Sarcoïdose avec atteinte hématologique et hypogammaglobulinémie

Abstract

Hematological changes are uncommon in childhood sarcoidosis. Case 1. This patient developed severe hemolytic anemia associated with splenomegaly at the age of 11 months. A second episode of hemolysis was seen at the age of 6 years; it was associated with thrombocytopenia and hypogammaglobulinemia. A partial splenectomy permitted histological diagnosis of sarcoidosis that was confirmed by elevated angiotensin-converting enzyme level, and subsequently developement of pulmonary involvement.
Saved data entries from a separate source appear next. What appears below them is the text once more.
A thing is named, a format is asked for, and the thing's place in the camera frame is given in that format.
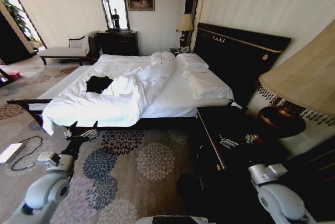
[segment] black cable
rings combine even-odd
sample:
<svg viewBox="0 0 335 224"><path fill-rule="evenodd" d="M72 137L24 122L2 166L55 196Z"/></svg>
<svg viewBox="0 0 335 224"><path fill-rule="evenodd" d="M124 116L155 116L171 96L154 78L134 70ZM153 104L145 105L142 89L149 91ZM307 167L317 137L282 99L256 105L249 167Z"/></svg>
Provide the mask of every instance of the black cable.
<svg viewBox="0 0 335 224"><path fill-rule="evenodd" d="M23 156L20 157L17 161L15 161L14 164L11 166L11 170L12 170L12 171L21 171L21 170L30 168L30 167L32 167L33 165L35 165L35 162L34 162L33 164L27 165L27 166L24 167L24 168L20 168L20 169L15 169L15 168L14 168L14 166L16 165L17 162L19 162L19 161L20 161L21 159L23 159L24 157L33 154L33 152L35 152L39 147L41 147L42 144L43 144L43 139L42 139L40 136L33 136L33 137L30 137L30 138L24 139L24 140L22 140L22 141L20 142L20 143L23 143L24 141L26 141L26 140L28 140L28 139L32 139L32 138L36 138L36 137L40 139L40 144L39 144L35 149L33 149L30 153L28 153L28 154L26 154L26 155L23 155Z"/></svg>

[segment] bed frame
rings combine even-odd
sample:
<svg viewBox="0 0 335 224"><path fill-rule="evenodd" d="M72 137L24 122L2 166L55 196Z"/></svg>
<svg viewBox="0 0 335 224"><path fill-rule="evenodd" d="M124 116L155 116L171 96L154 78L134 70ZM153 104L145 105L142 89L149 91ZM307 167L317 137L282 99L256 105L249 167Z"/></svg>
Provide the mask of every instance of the bed frame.
<svg viewBox="0 0 335 224"><path fill-rule="evenodd" d="M235 101L246 107L255 92L258 77L272 67L290 41L291 38L287 37L199 23L194 53L203 58L210 70L230 86ZM29 104L47 104L50 101L24 99L8 100L7 103L20 105L42 126L42 111L29 110ZM192 120L193 118L141 118L132 128L152 129L172 125L184 127Z"/></svg>

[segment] black clothing
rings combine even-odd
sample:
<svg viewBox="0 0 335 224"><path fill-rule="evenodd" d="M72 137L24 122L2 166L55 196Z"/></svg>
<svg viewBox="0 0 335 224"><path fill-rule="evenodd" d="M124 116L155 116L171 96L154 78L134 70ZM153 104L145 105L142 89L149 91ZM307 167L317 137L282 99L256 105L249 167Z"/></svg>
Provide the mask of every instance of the black clothing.
<svg viewBox="0 0 335 224"><path fill-rule="evenodd" d="M86 81L87 89L86 92L96 92L101 94L104 89L106 89L111 83L113 79L109 77L98 77L98 76L91 76L88 81Z"/></svg>
<svg viewBox="0 0 335 224"><path fill-rule="evenodd" d="M115 28L120 28L120 23L119 23L119 19L120 19L120 16L115 14L115 15L112 15L111 18L114 20L114 23L115 23Z"/></svg>

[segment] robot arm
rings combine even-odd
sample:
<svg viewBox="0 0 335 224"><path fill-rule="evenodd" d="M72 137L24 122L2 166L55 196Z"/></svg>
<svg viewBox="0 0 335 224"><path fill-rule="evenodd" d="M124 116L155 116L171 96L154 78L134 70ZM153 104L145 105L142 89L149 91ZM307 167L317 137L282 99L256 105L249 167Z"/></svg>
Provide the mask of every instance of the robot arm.
<svg viewBox="0 0 335 224"><path fill-rule="evenodd" d="M248 168L251 181L258 191L258 199L276 224L292 222L316 224L315 219L305 209L303 200L286 186L275 184L279 176L287 170L281 164L253 165Z"/></svg>
<svg viewBox="0 0 335 224"><path fill-rule="evenodd" d="M275 223L315 223L300 197L286 186L267 184L259 188L258 199Z"/></svg>
<svg viewBox="0 0 335 224"><path fill-rule="evenodd" d="M60 201L68 195L74 162L78 158L80 146L94 138L97 133L96 122L93 129L79 136L72 136L71 130L75 125L76 123L65 132L69 144L60 155L44 152L38 157L38 161L49 163L48 173L31 184L26 198L4 224L49 223Z"/></svg>

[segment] carpet
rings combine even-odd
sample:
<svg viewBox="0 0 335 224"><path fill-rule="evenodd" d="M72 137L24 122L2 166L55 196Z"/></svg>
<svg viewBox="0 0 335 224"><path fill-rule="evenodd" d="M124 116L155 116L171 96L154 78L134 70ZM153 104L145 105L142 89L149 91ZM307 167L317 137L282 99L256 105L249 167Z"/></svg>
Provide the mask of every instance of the carpet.
<svg viewBox="0 0 335 224"><path fill-rule="evenodd" d="M43 151L65 149L63 127L47 135L20 107L8 99L40 96L78 67L77 62L50 60L44 66L37 57L12 65L6 71L21 71L23 78L0 88L0 149L32 136L42 145L17 162L15 169L34 164ZM176 189L182 174L193 173L187 146L188 133L182 129L100 131L81 146L75 163L70 192L58 206L51 223L134 223L153 215L183 215L183 202ZM21 156L40 144L33 138L11 164L0 166L0 220L8 219L24 199L27 188L43 176L46 167L33 166L13 171Z"/></svg>

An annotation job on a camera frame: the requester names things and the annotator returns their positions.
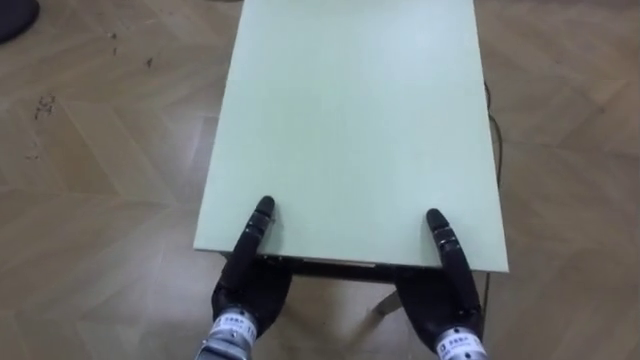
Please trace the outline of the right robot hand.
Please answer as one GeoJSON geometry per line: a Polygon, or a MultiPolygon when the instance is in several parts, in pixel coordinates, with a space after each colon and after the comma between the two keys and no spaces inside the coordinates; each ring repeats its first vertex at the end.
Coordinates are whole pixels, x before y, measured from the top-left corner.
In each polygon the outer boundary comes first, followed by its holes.
{"type": "Polygon", "coordinates": [[[485,359],[484,314],[464,250],[439,210],[428,210],[426,221],[441,266],[399,272],[400,303],[417,337],[438,358],[485,359]]]}

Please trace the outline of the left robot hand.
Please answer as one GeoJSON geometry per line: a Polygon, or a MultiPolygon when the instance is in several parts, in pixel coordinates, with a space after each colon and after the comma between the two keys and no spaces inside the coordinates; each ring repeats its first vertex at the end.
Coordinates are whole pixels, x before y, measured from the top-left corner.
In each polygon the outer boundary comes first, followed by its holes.
{"type": "Polygon", "coordinates": [[[275,200],[262,197],[226,257],[211,296],[214,319],[227,310],[239,309],[253,318],[257,338],[280,315],[292,283],[292,272],[287,267],[258,255],[274,211],[275,200]]]}

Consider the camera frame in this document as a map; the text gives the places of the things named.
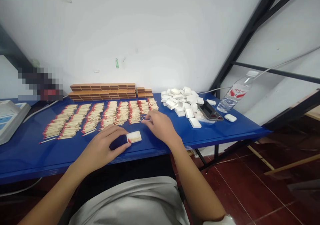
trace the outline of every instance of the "pile of white matchboxes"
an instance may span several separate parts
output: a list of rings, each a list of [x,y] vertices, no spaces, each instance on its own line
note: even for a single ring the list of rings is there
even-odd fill
[[[168,109],[173,110],[179,117],[186,116],[193,128],[201,128],[201,124],[194,117],[193,112],[198,111],[198,104],[204,104],[203,98],[188,87],[183,90],[168,89],[161,92],[161,102]]]

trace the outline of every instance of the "bottle label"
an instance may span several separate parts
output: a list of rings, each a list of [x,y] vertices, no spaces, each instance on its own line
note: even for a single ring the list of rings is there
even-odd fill
[[[230,89],[230,91],[228,92],[228,95],[230,95],[231,97],[235,97],[235,98],[242,98],[249,89],[240,89],[237,87],[232,87],[232,89]]]

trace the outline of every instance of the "bottle cap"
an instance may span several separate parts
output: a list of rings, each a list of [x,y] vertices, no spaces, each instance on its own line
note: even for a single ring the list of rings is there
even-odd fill
[[[250,70],[250,71],[247,73],[247,76],[256,77],[258,74],[259,74],[258,71]]]

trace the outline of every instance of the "finger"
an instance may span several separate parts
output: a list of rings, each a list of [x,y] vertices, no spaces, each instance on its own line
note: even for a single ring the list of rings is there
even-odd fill
[[[145,124],[150,130],[153,129],[153,123],[148,120],[142,120],[141,123]]]
[[[115,125],[110,124],[110,125],[106,126],[104,129],[102,129],[100,132],[106,131],[107,129],[112,128],[113,126],[115,126]]]
[[[110,134],[108,137],[106,137],[108,140],[114,141],[115,139],[117,139],[120,135],[125,135],[128,134],[128,132],[126,130],[116,130],[115,132],[113,132],[112,134]]]
[[[115,132],[117,130],[126,131],[123,127],[119,127],[119,126],[114,125],[114,126],[110,127],[109,129],[107,129],[105,131],[102,130],[100,132],[100,136],[101,137],[107,137],[107,136],[109,136],[110,134],[112,134],[113,132]]]
[[[155,114],[157,114],[156,110],[151,110],[148,112],[148,114],[146,115],[146,120],[148,120],[150,117],[154,116]]]
[[[125,143],[124,145],[116,148],[115,150],[111,151],[111,156],[113,159],[118,157],[120,154],[122,154],[128,147],[131,146],[131,143]]]

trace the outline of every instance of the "smartphone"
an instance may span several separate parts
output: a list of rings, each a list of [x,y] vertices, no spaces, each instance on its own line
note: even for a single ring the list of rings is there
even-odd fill
[[[204,101],[204,104],[197,104],[198,109],[202,112],[203,116],[208,120],[222,121],[223,117],[212,107],[208,101]]]

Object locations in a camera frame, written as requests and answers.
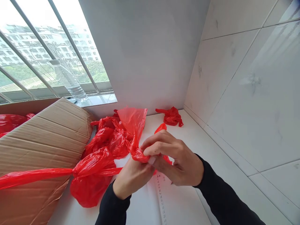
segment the black sleeve
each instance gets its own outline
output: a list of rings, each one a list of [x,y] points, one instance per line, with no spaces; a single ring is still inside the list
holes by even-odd
[[[214,172],[210,164],[197,156],[203,162],[204,174],[201,183],[195,188],[202,192],[220,225],[265,225],[256,213],[240,200],[235,191]]]
[[[130,198],[119,199],[113,192],[113,183],[108,186],[100,203],[99,215],[95,225],[125,225],[126,210],[130,205]]]

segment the metal bar
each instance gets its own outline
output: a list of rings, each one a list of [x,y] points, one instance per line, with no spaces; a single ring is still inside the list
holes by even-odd
[[[46,52],[49,54],[49,56],[51,57],[51,59],[56,59],[56,57],[54,56],[54,54],[51,52],[51,50],[48,48],[48,46],[46,45],[46,43],[43,41],[42,37],[38,34],[37,30],[34,28],[34,26],[32,25],[32,23],[29,21],[29,19],[25,15],[25,13],[22,11],[22,9],[18,5],[18,3],[15,0],[10,0],[10,2],[13,4],[13,6],[19,12],[19,14],[23,18],[23,20],[29,26],[29,28],[31,29],[32,33],[34,33],[34,35],[37,37],[37,39],[42,44],[42,46],[44,47],[44,49],[46,50]]]
[[[55,92],[55,90],[51,87],[51,85],[39,74],[39,72],[34,68],[33,65],[30,64],[30,62],[22,55],[21,52],[11,43],[8,38],[5,36],[4,33],[0,30],[0,37],[6,42],[6,44],[20,57],[20,59],[28,66],[31,71],[44,83],[44,85],[49,88],[49,90],[56,96],[59,97],[59,95]]]
[[[38,98],[35,97],[25,86],[23,86],[19,81],[17,81],[14,77],[12,77],[4,68],[0,66],[0,71],[12,82],[14,82],[19,88],[21,88],[26,94],[28,94],[32,99],[37,100]]]
[[[66,27],[64,21],[62,20],[60,14],[59,14],[59,12],[58,12],[58,10],[57,10],[55,4],[54,4],[54,2],[53,2],[52,0],[48,0],[48,2],[49,2],[49,4],[51,5],[51,7],[52,7],[52,9],[53,9],[53,11],[54,11],[54,13],[55,13],[55,15],[56,15],[58,21],[60,22],[60,25],[62,26],[62,29],[63,29],[64,32],[66,33],[66,36],[68,37],[69,42],[71,43],[72,47],[74,48],[74,51],[76,52],[76,54],[77,54],[77,56],[78,56],[78,58],[79,58],[79,60],[80,60],[80,62],[81,62],[81,64],[82,64],[82,66],[83,66],[85,72],[87,73],[88,78],[90,78],[90,80],[91,80],[91,82],[92,82],[92,84],[93,84],[95,90],[96,90],[97,93],[99,94],[100,91],[99,91],[99,89],[98,89],[98,87],[97,87],[97,85],[96,85],[96,83],[95,83],[95,81],[94,81],[92,75],[90,74],[90,71],[88,70],[88,68],[87,68],[87,66],[86,66],[86,64],[85,64],[85,62],[83,61],[82,56],[81,56],[81,54],[79,53],[79,51],[78,51],[78,49],[77,49],[77,47],[76,47],[76,45],[75,45],[75,43],[74,43],[74,41],[73,41],[73,39],[72,39],[72,37],[71,37],[69,31],[68,31],[68,29],[67,29],[67,27]]]
[[[13,101],[10,99],[10,98],[8,98],[8,97],[6,97],[4,94],[2,94],[1,92],[0,92],[0,97],[1,98],[3,98],[5,101],[7,101],[8,103],[13,103]]]

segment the red plastic bag
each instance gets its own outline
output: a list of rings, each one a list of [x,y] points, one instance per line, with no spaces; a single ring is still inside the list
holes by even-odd
[[[81,206],[90,208],[99,203],[112,176],[118,174],[121,169],[116,168],[113,156],[104,147],[104,149],[89,154],[74,169],[51,168],[6,174],[0,177],[0,190],[39,180],[73,175],[74,179],[70,186],[71,194]]]
[[[164,109],[156,109],[155,110],[158,113],[164,113],[165,117],[163,118],[163,122],[167,125],[176,126],[179,122],[179,127],[183,126],[181,115],[178,112],[178,109],[175,107],[172,107],[169,110]]]
[[[85,147],[82,159],[105,146],[108,147],[115,159],[121,159],[128,155],[133,137],[126,131],[117,116],[118,114],[115,113],[113,117],[105,117],[91,122],[92,126],[98,126],[98,128],[95,137]]]
[[[33,113],[27,114],[25,117],[13,114],[1,114],[0,115],[0,137],[11,132],[16,127],[25,123],[27,120],[34,116]]]
[[[130,146],[131,157],[141,163],[147,163],[150,158],[149,156],[144,156],[138,147],[145,126],[146,114],[147,109],[123,108],[118,110],[123,126],[133,136]]]

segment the finger
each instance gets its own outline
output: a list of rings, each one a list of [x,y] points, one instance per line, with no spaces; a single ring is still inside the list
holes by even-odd
[[[157,141],[153,145],[149,146],[144,150],[144,155],[158,155],[163,154],[170,156],[174,159],[178,158],[178,150],[172,144]]]
[[[150,157],[149,162],[156,168],[159,172],[166,175],[173,183],[178,184],[180,180],[180,170],[175,166],[167,163],[161,156]]]
[[[165,142],[171,144],[175,138],[166,130],[161,130],[157,132],[155,135],[148,137],[144,143],[141,145],[141,150],[145,150],[149,146],[153,145],[155,142]]]

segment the building window
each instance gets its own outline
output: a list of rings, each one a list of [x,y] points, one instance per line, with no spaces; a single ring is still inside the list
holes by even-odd
[[[11,62],[12,61],[12,59],[11,58],[9,58],[9,57],[4,57],[3,58],[5,61],[9,61],[9,62]]]

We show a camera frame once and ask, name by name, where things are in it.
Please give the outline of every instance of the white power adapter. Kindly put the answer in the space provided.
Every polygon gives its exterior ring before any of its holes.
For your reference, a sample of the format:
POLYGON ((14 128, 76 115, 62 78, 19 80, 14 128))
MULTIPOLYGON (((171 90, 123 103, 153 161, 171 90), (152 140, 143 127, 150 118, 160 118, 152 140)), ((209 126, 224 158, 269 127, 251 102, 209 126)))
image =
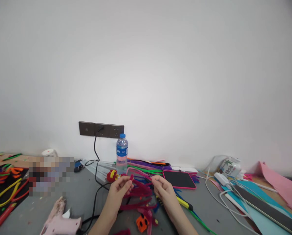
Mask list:
POLYGON ((214 175, 213 175, 223 186, 226 186, 227 188, 229 188, 230 190, 232 190, 232 187, 231 187, 231 183, 230 181, 222 174, 216 172, 214 175))

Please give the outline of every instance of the smartphone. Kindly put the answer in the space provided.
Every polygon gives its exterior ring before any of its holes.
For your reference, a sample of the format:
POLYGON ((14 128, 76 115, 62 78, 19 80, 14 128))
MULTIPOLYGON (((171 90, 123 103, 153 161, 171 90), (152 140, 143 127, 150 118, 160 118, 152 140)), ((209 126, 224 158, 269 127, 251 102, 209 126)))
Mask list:
POLYGON ((196 184, 187 172, 163 171, 162 174, 172 184, 173 188, 196 189, 196 184))

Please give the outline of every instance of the white cable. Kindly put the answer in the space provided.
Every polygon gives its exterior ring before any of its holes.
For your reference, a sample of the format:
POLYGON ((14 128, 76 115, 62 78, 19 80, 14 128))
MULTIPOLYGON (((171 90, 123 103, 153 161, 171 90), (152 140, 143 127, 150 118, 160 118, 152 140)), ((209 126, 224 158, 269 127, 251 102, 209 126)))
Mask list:
MULTIPOLYGON (((208 168, 207 177, 209 176, 209 171, 210 171, 210 168, 208 168)), ((202 179, 207 179, 207 177, 202 177, 202 176, 199 176, 199 178, 202 178, 202 179)))
POLYGON ((269 188, 269 187, 267 187, 267 186, 264 186, 264 185, 261 185, 261 184, 258 184, 258 183, 256 183, 256 182, 253 182, 254 184, 256 184, 256 185, 258 185, 260 188, 264 188, 264 189, 266 189, 266 190, 269 190, 269 191, 271 191, 271 192, 274 192, 274 193, 278 193, 275 189, 272 189, 272 188, 269 188))
MULTIPOLYGON (((227 193, 227 192, 230 192, 230 191, 231 191, 231 190, 227 190, 227 191, 224 191, 224 192, 220 193, 220 198, 221 198, 221 200, 223 201, 223 203, 224 203, 226 206, 227 206, 227 204, 226 204, 225 201, 222 199, 221 195, 222 195, 223 193, 227 193)), ((231 210, 230 210, 230 212, 231 212, 232 216, 234 217, 234 219, 235 219, 240 225, 242 225, 244 228, 248 229, 248 230, 251 231, 252 233, 257 234, 257 235, 260 235, 259 233, 256 233, 253 229, 251 229, 251 228, 247 227, 246 225, 242 224, 242 223, 236 218, 236 216, 232 213, 231 210)))
POLYGON ((206 171, 207 168, 210 168, 210 165, 213 163, 213 161, 214 161, 214 159, 216 157, 226 157, 226 159, 232 158, 231 156, 228 156, 228 155, 216 155, 216 156, 213 156, 213 158, 211 159, 211 162, 208 164, 208 166, 206 166, 206 168, 203 171, 206 171))
POLYGON ((247 188, 249 189, 250 191, 252 191, 254 194, 256 194, 262 201, 266 202, 262 197, 260 197, 255 191, 253 191, 252 189, 250 189, 249 187, 246 187, 245 185, 239 183, 236 179, 234 179, 234 181, 236 182, 236 184, 238 186, 240 186, 241 188, 247 188))
POLYGON ((223 203, 221 203, 212 193, 211 193, 211 191, 210 191, 210 189, 208 188, 208 185, 207 185, 207 181, 208 181, 208 179, 210 179, 211 177, 213 177, 213 176, 208 176, 207 177, 207 179, 206 179, 206 181, 205 181, 205 185, 206 185, 206 188, 208 189, 208 191, 209 191, 209 193, 211 194, 211 196, 215 199, 215 200, 217 200, 217 202, 219 202, 222 206, 224 206, 226 209, 228 209, 229 211, 231 211, 231 212, 233 212, 233 213, 235 213, 235 214, 238 214, 238 215, 240 215, 240 216, 243 216, 243 217, 248 217, 248 215, 247 214, 245 214, 245 215, 243 215, 243 214, 240 214, 240 213, 238 213, 238 212, 236 212, 236 211, 234 211, 234 210, 232 210, 232 209, 230 209, 226 204, 223 204, 223 203))

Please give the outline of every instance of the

Case 2. This boy suffered from autoimmune hemolytic anemia and thrombocytopenia associated with splenomegaly at the age of 3 years. At the age of 7 years, he had splenomegaly, enlarged cervical and lomboaortic lymph nodes and hypogammaglobulinemia. Diagnosis of sarcoidosis was made from lymph nodes and spleen biopsies after splenectomy; the patient had increased angiotensin-converting enzyme concentration, and subsequently developed specific renal involvement. Association of hemolytic anemia, thrombocytopenia, hypogammaglobulinemia and splenomegaly should suggest the diagnosis of sarcoidosis and could be considered as part of the disease spectrum.